> _About this exercise_: Write the records out again, precisely as they stand.
● ● ● ● ● ● ●
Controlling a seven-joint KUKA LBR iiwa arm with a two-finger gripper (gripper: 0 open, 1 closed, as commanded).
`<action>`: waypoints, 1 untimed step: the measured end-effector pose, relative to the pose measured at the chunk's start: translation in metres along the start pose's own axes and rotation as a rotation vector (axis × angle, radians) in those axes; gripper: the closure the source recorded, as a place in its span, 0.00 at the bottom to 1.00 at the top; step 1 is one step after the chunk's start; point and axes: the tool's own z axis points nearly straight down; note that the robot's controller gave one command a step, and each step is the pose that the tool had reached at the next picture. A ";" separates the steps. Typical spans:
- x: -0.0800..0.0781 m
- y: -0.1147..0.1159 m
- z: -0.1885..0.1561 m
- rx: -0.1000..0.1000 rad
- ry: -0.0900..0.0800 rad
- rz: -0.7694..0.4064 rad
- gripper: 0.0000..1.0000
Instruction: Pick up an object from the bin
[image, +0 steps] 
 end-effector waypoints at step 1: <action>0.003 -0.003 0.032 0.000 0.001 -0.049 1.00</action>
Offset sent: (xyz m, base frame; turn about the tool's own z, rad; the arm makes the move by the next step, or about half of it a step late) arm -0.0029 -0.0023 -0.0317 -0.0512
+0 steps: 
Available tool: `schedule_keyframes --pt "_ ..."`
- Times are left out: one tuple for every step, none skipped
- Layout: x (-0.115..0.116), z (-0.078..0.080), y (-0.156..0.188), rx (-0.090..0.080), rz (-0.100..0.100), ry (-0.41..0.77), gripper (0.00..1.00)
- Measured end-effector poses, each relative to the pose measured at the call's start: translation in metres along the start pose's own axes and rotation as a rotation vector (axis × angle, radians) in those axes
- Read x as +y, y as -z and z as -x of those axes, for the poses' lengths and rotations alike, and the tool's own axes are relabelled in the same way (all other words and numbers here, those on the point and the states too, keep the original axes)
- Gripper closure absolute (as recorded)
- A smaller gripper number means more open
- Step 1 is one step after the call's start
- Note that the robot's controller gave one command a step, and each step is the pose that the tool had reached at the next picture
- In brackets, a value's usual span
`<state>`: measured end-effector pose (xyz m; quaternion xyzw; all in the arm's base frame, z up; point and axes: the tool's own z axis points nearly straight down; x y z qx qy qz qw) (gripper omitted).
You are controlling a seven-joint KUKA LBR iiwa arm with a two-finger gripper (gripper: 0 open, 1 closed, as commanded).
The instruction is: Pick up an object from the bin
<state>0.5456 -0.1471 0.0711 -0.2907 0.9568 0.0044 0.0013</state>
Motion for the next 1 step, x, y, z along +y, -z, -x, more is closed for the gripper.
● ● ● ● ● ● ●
> _Exercise answer_:
Controlling a seven-joint KUKA LBR iiwa arm with a two-finger gripper (gripper: 0 open, 1 closed, as commanded).
`<action>`: waypoints, 1 untimed step: the measured end-effector pose, relative to the pose measured at the chunk's start: translation in metres along the start pose's own axes and rotation as a rotation vector (axis × angle, radians) in those axes; gripper: the closure the source recorded, as a place in its span, 0.00 at the bottom to 1.00 at the top; step 1 is one step after the chunk's start; point and axes: the tool's own z axis points nearly straight down; note that the robot's controller gave one command a step, and each step is the pose that the tool had reached at the next picture. A ";" separates the steps. Typical spans:
- x: -0.0800..0.0781 m
- y: -0.1147..0.1159 m
- z: -0.1885..0.1561 m
- rx: -0.1000..0.1000 rad
- ry: -0.0900..0.0800 rad
- rz: -0.7694..0.4064 rad
- gripper: 0.0000..1.0000
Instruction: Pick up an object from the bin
[image, +0 steps] 
 end-effector waypoints at step 1: <action>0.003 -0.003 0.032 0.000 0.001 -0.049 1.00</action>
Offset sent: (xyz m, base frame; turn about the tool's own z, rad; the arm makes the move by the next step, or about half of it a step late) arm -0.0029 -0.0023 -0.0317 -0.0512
+0 steps: 
Available tool: `schedule_keyframes --pt "_ ..."`
- Times are left out: one tuple for every step, none skipped
- Layout: x (-0.115..0.116), z (-0.078..0.080), y (-0.156..0.188), rx (-0.090..0.080), rz (-0.100..0.100), ry (-0.41..0.77), gripper (0.00..1.00)
- Measured end-effector poses, each relative to the pose measured at the call's start: translation in metres along the start pose's own axes and rotation as a rotation vector (axis × angle, radians) in those axes
- Read x as +y, y as -z and z as -x of those axes, for the poses' lengths and rotations alike, and the tool's own axes are relabelled in the same way (all other words and numbers here, those on the point and the states too, keep the original axes)
- Gripper closure absolute (as recorded)
- A smaller gripper number means more open
- Step 1 is one step after the call's start
- Note that the robot's controller gave one command a step, and each step is the pose that the tool had reached at the next picture
- In brackets, a value's usual span
`<state>`: measured end-effector pose (xyz m; quaternion xyzw; all in the arm's base frame, z up; point and axes: the tool's own z axis points nearly straight down; x y z qx qy qz qw) (gripper omitted).
You are controlling a seven-joint KUKA LBR iiwa arm with a two-finger gripper (gripper: 0 open, 1 closed, as commanded).
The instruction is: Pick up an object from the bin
<state>0.5456 -0.1471 0.0711 -0.2907 0.9568 0.0044 0.0013</state>
Motion for the next 1 step, x, y, z along +y, -z, -x, more is closed for the gripper.

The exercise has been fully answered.